発表練習の予稿チェックの方は、うちの学生を除いて終了。明日にでも共有ファイルに質問・コメント書く予定。折角合同での練習なので外部の視点を優先したいし、そうじゃなかったら合同でやる意味薄れちゃうし。

先日の日記で、

自分で自分を評価して前に進むより引用)
大学生は、自分で道標を築くなり探すなりして歩もう。歩めるようになろう。それが正解の無い問題への取り組み方に繋がります。

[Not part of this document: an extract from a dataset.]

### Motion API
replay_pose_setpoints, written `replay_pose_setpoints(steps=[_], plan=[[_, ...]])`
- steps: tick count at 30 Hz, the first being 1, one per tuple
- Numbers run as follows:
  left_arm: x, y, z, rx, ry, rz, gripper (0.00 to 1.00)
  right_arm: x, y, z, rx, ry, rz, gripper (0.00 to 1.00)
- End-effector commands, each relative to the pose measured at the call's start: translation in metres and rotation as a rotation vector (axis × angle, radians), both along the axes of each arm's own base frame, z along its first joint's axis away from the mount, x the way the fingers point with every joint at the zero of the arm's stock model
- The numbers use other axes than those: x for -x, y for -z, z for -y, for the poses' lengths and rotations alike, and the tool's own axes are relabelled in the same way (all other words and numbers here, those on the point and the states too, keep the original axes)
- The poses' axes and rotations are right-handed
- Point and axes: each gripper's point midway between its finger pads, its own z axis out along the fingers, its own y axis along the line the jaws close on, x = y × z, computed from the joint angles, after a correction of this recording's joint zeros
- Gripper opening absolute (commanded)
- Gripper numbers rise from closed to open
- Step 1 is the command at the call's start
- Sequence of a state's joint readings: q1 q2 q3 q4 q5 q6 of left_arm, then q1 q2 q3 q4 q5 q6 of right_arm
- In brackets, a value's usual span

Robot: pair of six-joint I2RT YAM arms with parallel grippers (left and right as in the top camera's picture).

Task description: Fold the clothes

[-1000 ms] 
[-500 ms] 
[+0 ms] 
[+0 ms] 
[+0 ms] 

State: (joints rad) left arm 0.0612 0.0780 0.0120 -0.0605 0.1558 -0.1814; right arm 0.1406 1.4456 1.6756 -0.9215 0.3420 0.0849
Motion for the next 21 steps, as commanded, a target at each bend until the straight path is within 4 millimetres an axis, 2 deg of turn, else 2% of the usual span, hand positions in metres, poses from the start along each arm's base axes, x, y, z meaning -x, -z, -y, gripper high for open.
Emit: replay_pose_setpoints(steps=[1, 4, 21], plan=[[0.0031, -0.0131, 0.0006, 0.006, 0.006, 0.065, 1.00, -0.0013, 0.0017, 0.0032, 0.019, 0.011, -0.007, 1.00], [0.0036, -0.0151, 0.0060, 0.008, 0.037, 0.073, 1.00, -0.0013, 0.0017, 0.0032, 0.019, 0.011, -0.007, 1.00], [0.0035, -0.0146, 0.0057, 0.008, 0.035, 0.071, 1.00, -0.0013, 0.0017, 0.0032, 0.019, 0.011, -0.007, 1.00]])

とか書いてますが、じゃ、どうやって歩めば良いのか。勿論「これだ!」という絶対唯一の歩み方がある訳ではないです。ただし無目的に手当たり次第やるよりは効率が良い歩み方はあるかもしれない。その代表例が書籍を読むという行為。どんな本を読んだら良いかは時と場合によりけり。でも勧めるには理由があって「好きな時に好きな人の視点や考え方に触れることができる」のは書籍ぐらいだから。今だとブログなりまとめサイト的なものもあるけど、既に確立してる概念については書籍の方が整理/俯瞰されてる可能性が高いというか、大抵「良書」と呼ばれるものは「多数ある中からこれが良い」という選ばれたものなので、玉石混淆のWeb検索*だけ*に頼るよりは良書に頼る方がベターでしょう。

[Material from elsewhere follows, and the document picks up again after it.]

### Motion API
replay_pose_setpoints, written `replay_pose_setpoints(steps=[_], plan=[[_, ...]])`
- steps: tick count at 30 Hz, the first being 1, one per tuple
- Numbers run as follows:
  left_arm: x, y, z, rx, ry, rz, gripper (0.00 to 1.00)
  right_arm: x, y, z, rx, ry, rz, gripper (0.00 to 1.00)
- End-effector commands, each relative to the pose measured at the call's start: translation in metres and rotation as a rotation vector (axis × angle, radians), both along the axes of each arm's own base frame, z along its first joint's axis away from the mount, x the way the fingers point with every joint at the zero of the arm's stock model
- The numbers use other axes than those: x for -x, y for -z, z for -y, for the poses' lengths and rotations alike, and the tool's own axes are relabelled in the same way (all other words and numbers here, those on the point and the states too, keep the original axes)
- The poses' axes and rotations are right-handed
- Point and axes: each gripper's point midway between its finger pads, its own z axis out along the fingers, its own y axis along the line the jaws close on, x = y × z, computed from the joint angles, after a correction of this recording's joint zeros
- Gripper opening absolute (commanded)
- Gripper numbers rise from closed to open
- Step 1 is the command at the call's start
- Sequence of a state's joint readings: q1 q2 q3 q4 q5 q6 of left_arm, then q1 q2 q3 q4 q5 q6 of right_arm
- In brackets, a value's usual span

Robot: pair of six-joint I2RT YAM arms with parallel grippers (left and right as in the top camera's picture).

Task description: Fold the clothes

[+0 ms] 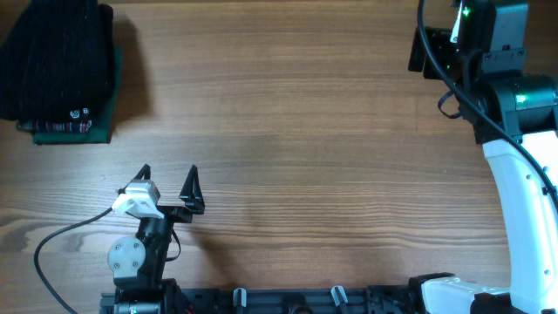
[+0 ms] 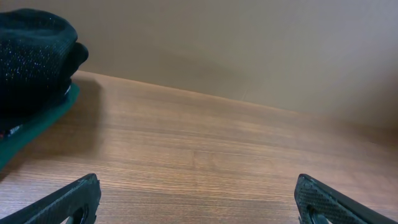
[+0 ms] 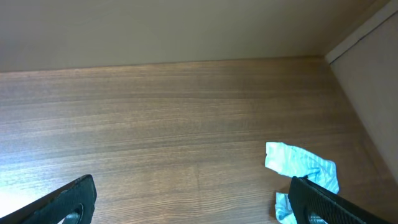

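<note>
A stack of folded clothes sits at the table's back left, a black knit piece (image 1: 54,57) lying on a green one (image 1: 98,131). In the left wrist view the black knit piece (image 2: 34,53) lies far off to the left. A crumpled light-blue striped cloth (image 3: 303,165) lies by the right wall, just beyond the right finger (image 3: 323,202); the overhead view does not show it. My left gripper (image 1: 167,177) is open over bare wood at the front left. My right gripper (image 3: 193,204) is open and holds nothing.
The wooden table (image 1: 305,131) is walled at the back (image 2: 249,43) and on the right (image 3: 373,74). The right arm (image 1: 514,113) stands along the right side. The left arm is folded low at the front edge, its cable (image 1: 61,235) looping left.
The left gripper stays at the front left, open. Its wrist view has tipped up slightly, showing more back wall. The right arm and both garments have not moved.
The left arm first reached to the back left beside the folded stack, gripper open over bare wood. It then stood at mid-left, and later was folded at the front left edge, where it remains. The right gripper stayed open near the blue cloth throughout.
</note>
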State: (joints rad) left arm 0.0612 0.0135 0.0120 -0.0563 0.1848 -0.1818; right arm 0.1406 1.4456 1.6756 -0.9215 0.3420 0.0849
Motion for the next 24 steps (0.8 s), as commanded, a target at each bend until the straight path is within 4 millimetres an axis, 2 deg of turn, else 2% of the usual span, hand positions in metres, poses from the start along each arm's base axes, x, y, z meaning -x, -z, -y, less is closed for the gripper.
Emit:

「他人の視点や考え方に触れる」を目的とした別手段の例が、先に書いた「マスターズ(FAN発表練習)」。これは4研究室で集まっての練習です。普段からゼミ一緒にしてる訳じゃないので、たまには集まって他研究室からの視点なりを取り入れたい訳だ。勿論学外での口頭発表もその一つ。金銭的なコストもかかるので回数は少ないけど、なるべく増やして行きたい。こうやって顔を突き合わせてやるのも一つの方法だけど、これは多くの人の時間が必要なので、比較的実施コストが高い。その分、効果的にやらないと勿体無い。

で、話戻って「本」を手段とした時の場合。

友人/先輩/先生らから選書して貰うのも一つのではあるけど、勧める理由や著者の意図、書き方等様々な要因があるので「誰にでもお勧めできる」という一冊にはなかなか巡り会えないです。だけど読んでみないと分からないからまずは手に取って読もう。もしそれだけで分からない/不十分/関連話が知りたい/その先にどういう道が広がっているのか興味がある/etc.といったことなら更に同じテーマで書かれた違う本を読もう。そうやって「多数の視点で書かれた同じテーマ」を読み比べたりしていくうちに「点と点が線に繋がって」いったりする訳だ。同じことを同じ視点で同じアプローチで考えているだけでは前進しにくいけど、同じことを複数の視点で複数のアプローチで考えるとそれらが相互作用して昇華しやすくなる。歩みやすくなる。これが「質は量から生まれる」ということだし、量こなして血肉にしていかないと理解が進まないことでもある。

別の言い方をすると、学習パターンの「まずはつかる」も、論文の読み方も、本質は一緒。他の人の成果物(書籍とは限らない)に触れて、点と点を繋げるために「面白そうなものを集め」たり、「関係を書き出して」みたりといった作業を通して「その世界にどっぷり浸かる」のが大切。そうすることが、

@unnonounoさんより引用)
論文読むって意味あるの?繋がりないし、知識が溜まっている気がしない。最初はそう思うけど、論文を読む(知る)効果が現れるのは時間がかかる。ある臨界点を超えたとき、これ前見たぞ、あの時と同じ手法だ。急に手法の類似性や繋がりに敏感になる。点だと思った論文が線になる。そういうものだと思う

という一つの歩み方に繋がる訳だ。

繰り返しになるけどこれはあくまでも一つの歩み方であって、他に歩み方が無い訳じゃないです。でも、もし他にベターだと思える歩み方を知らないなら、まずはやって(浸かって)みないか。